TO DO =
Each of the records below must be reproduced exactly.

——————

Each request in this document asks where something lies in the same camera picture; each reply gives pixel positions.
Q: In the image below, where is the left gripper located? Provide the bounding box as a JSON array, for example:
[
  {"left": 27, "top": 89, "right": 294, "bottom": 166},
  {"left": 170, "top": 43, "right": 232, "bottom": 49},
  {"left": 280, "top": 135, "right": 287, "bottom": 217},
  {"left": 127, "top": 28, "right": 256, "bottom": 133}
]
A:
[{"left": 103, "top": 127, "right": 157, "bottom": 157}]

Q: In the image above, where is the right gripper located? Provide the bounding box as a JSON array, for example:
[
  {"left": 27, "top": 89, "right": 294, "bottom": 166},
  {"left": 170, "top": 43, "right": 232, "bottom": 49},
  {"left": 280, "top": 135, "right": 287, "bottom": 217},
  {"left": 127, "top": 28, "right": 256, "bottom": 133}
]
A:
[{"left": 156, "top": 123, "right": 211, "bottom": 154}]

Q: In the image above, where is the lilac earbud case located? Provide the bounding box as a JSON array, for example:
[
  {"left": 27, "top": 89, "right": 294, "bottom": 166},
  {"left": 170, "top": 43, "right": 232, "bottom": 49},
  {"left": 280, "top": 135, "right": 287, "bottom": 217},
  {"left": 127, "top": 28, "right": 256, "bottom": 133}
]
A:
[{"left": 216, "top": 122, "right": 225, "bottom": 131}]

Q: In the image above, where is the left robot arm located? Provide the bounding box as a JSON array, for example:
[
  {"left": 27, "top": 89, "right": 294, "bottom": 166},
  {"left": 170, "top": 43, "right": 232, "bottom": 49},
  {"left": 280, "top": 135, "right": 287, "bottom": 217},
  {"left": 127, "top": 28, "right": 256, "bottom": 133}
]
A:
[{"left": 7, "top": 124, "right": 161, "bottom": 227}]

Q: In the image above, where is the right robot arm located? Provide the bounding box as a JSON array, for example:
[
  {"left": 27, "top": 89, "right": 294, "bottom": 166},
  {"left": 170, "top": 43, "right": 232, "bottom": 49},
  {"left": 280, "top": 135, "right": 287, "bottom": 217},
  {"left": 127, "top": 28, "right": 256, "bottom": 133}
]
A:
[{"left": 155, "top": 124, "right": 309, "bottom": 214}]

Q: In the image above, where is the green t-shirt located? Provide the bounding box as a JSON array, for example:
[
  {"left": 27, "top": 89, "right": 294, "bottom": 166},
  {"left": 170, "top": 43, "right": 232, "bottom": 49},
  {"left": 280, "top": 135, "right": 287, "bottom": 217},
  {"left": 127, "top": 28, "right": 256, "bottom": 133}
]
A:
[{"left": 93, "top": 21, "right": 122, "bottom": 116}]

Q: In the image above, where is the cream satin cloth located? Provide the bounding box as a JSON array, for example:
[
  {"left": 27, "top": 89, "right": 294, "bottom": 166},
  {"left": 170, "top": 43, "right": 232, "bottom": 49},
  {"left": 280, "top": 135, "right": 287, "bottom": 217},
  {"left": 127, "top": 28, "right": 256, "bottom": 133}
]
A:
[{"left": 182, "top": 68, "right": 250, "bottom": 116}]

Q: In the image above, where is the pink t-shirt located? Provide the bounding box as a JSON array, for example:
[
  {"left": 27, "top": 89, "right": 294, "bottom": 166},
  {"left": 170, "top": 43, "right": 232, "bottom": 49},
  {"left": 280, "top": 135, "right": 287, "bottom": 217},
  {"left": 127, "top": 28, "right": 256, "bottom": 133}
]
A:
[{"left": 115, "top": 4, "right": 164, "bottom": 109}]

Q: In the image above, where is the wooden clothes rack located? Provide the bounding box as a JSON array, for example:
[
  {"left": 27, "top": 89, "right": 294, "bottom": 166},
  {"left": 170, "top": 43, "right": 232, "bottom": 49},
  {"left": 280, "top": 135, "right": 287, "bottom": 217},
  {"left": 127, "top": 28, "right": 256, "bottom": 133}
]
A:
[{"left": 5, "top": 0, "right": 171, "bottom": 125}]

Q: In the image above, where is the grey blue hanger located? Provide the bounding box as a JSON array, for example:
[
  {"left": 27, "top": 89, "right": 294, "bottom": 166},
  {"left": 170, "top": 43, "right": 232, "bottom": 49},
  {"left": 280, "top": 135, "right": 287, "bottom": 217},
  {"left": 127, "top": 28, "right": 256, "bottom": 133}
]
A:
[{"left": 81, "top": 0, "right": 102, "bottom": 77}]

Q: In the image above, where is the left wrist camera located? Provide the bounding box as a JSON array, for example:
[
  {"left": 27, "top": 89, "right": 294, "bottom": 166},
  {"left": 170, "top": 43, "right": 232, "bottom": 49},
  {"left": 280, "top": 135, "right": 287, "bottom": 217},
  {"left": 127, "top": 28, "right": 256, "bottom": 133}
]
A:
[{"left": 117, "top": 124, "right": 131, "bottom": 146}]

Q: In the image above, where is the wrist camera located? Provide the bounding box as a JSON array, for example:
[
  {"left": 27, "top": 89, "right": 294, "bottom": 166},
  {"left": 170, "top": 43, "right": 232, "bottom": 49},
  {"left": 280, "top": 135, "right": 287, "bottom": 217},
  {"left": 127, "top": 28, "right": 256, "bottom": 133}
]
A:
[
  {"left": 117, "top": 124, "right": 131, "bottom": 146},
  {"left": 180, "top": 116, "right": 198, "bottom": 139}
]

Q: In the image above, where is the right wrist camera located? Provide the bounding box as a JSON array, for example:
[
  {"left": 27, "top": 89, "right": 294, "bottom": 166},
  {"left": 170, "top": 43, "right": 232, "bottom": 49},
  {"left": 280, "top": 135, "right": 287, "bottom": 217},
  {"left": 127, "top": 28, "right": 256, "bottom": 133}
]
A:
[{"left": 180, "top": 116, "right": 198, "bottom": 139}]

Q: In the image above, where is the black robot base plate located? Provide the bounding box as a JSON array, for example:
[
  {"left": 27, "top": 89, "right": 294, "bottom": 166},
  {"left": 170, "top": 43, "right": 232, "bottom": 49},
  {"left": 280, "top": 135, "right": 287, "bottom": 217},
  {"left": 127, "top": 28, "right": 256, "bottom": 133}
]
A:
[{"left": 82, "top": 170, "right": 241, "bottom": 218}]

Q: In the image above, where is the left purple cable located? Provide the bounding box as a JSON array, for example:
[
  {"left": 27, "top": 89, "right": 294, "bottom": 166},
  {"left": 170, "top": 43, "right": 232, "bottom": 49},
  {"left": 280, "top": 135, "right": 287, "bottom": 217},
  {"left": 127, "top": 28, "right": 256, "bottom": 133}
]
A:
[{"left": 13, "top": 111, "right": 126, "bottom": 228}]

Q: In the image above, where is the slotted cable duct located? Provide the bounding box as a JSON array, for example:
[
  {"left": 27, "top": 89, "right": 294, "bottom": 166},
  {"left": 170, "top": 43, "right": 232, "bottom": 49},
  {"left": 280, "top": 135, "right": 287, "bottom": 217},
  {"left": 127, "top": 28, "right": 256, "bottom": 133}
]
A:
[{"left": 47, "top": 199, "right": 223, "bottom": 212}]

——————

RESPONSE FOR THIS EXERCISE =
Each request in this document asks where something lies in the same camera picture; each reply gives pixel positions.
Q: In the image below, where is the left gripper located? Provide the bounding box as a JSON array, for example:
[
  {"left": 27, "top": 89, "right": 294, "bottom": 166},
  {"left": 170, "top": 43, "right": 232, "bottom": 49},
  {"left": 280, "top": 135, "right": 287, "bottom": 217},
  {"left": 127, "top": 28, "right": 256, "bottom": 133}
]
A:
[{"left": 103, "top": 127, "right": 157, "bottom": 157}]

Q: In the image above, where is the right gripper located? Provide the bounding box as a JSON array, for example:
[
  {"left": 27, "top": 89, "right": 294, "bottom": 166},
  {"left": 170, "top": 43, "right": 232, "bottom": 49},
  {"left": 280, "top": 135, "right": 287, "bottom": 217},
  {"left": 127, "top": 28, "right": 256, "bottom": 133}
]
A:
[{"left": 156, "top": 123, "right": 211, "bottom": 154}]

Q: In the image above, where is the lilac earbud case located? Provide the bounding box as a JSON array, for example:
[
  {"left": 27, "top": 89, "right": 294, "bottom": 166},
  {"left": 170, "top": 43, "right": 232, "bottom": 49},
  {"left": 280, "top": 135, "right": 287, "bottom": 217},
  {"left": 127, "top": 28, "right": 256, "bottom": 133}
]
A:
[{"left": 216, "top": 122, "right": 225, "bottom": 131}]

Q: In the image above, where is the left robot arm located? Provide the bounding box as a JSON array, for example:
[
  {"left": 27, "top": 89, "right": 294, "bottom": 166},
  {"left": 170, "top": 43, "right": 232, "bottom": 49},
  {"left": 280, "top": 135, "right": 287, "bottom": 217},
  {"left": 127, "top": 28, "right": 256, "bottom": 133}
]
A:
[{"left": 7, "top": 124, "right": 161, "bottom": 227}]

Q: In the image above, where is the right robot arm located? Provide the bounding box as a JSON array, for example:
[
  {"left": 27, "top": 89, "right": 294, "bottom": 166},
  {"left": 170, "top": 43, "right": 232, "bottom": 49},
  {"left": 280, "top": 135, "right": 287, "bottom": 217},
  {"left": 127, "top": 28, "right": 256, "bottom": 133}
]
A:
[{"left": 155, "top": 124, "right": 309, "bottom": 214}]

Q: In the image above, where is the green t-shirt located? Provide the bounding box as a JSON array, for example:
[
  {"left": 27, "top": 89, "right": 294, "bottom": 166},
  {"left": 170, "top": 43, "right": 232, "bottom": 49},
  {"left": 280, "top": 135, "right": 287, "bottom": 217},
  {"left": 127, "top": 28, "right": 256, "bottom": 133}
]
A:
[{"left": 93, "top": 21, "right": 122, "bottom": 116}]

Q: In the image above, where is the cream satin cloth located? Provide the bounding box as a JSON array, for example:
[
  {"left": 27, "top": 89, "right": 294, "bottom": 166},
  {"left": 170, "top": 43, "right": 232, "bottom": 49},
  {"left": 280, "top": 135, "right": 287, "bottom": 217},
  {"left": 127, "top": 28, "right": 256, "bottom": 133}
]
A:
[{"left": 182, "top": 68, "right": 250, "bottom": 116}]

Q: In the image above, where is the pink t-shirt located? Provide the bounding box as a JSON array, for example:
[
  {"left": 27, "top": 89, "right": 294, "bottom": 166},
  {"left": 170, "top": 43, "right": 232, "bottom": 49},
  {"left": 280, "top": 135, "right": 287, "bottom": 217},
  {"left": 127, "top": 28, "right": 256, "bottom": 133}
]
A:
[{"left": 115, "top": 4, "right": 164, "bottom": 109}]

Q: In the image above, where is the wooden clothes rack located? Provide the bounding box as a JSON array, for example:
[
  {"left": 27, "top": 89, "right": 294, "bottom": 166},
  {"left": 170, "top": 43, "right": 232, "bottom": 49},
  {"left": 280, "top": 135, "right": 287, "bottom": 217},
  {"left": 127, "top": 28, "right": 256, "bottom": 133}
]
A:
[{"left": 5, "top": 0, "right": 171, "bottom": 125}]

Q: In the image above, where is the grey blue hanger located? Provide the bounding box as a JSON array, for example:
[
  {"left": 27, "top": 89, "right": 294, "bottom": 166},
  {"left": 170, "top": 43, "right": 232, "bottom": 49},
  {"left": 280, "top": 135, "right": 287, "bottom": 217},
  {"left": 127, "top": 28, "right": 256, "bottom": 133}
]
A:
[{"left": 81, "top": 0, "right": 102, "bottom": 77}]

Q: In the image above, where is the left wrist camera located? Provide the bounding box as a JSON array, for example:
[
  {"left": 27, "top": 89, "right": 294, "bottom": 166},
  {"left": 170, "top": 43, "right": 232, "bottom": 49},
  {"left": 280, "top": 135, "right": 287, "bottom": 217},
  {"left": 127, "top": 28, "right": 256, "bottom": 133}
]
A:
[{"left": 117, "top": 124, "right": 131, "bottom": 146}]

Q: In the image above, where is the wrist camera located? Provide the bounding box as a JSON array, for example:
[
  {"left": 27, "top": 89, "right": 294, "bottom": 166},
  {"left": 170, "top": 43, "right": 232, "bottom": 49},
  {"left": 280, "top": 135, "right": 287, "bottom": 217},
  {"left": 127, "top": 28, "right": 256, "bottom": 133}
]
A:
[
  {"left": 117, "top": 124, "right": 131, "bottom": 146},
  {"left": 180, "top": 116, "right": 198, "bottom": 139}
]

Q: In the image above, where is the right wrist camera located? Provide the bounding box as a JSON array, for example:
[
  {"left": 27, "top": 89, "right": 294, "bottom": 166},
  {"left": 170, "top": 43, "right": 232, "bottom": 49},
  {"left": 280, "top": 135, "right": 287, "bottom": 217},
  {"left": 127, "top": 28, "right": 256, "bottom": 133}
]
A:
[{"left": 180, "top": 116, "right": 198, "bottom": 139}]

Q: In the image above, where is the black robot base plate located? Provide the bounding box as a JSON array, for example:
[
  {"left": 27, "top": 89, "right": 294, "bottom": 166},
  {"left": 170, "top": 43, "right": 232, "bottom": 49},
  {"left": 280, "top": 135, "right": 287, "bottom": 217},
  {"left": 127, "top": 28, "right": 256, "bottom": 133}
]
A:
[{"left": 82, "top": 170, "right": 241, "bottom": 218}]

Q: In the image above, where is the left purple cable located? Provide the bounding box as a JSON array, for example:
[
  {"left": 27, "top": 89, "right": 294, "bottom": 166},
  {"left": 170, "top": 43, "right": 232, "bottom": 49},
  {"left": 280, "top": 135, "right": 287, "bottom": 217},
  {"left": 127, "top": 28, "right": 256, "bottom": 133}
]
A:
[{"left": 13, "top": 111, "right": 126, "bottom": 228}]

Q: In the image above, where is the slotted cable duct located? Provide the bounding box as a JSON array, for example:
[
  {"left": 27, "top": 89, "right": 294, "bottom": 166},
  {"left": 170, "top": 43, "right": 232, "bottom": 49},
  {"left": 280, "top": 135, "right": 287, "bottom": 217},
  {"left": 127, "top": 28, "right": 256, "bottom": 133}
]
A:
[{"left": 47, "top": 199, "right": 223, "bottom": 212}]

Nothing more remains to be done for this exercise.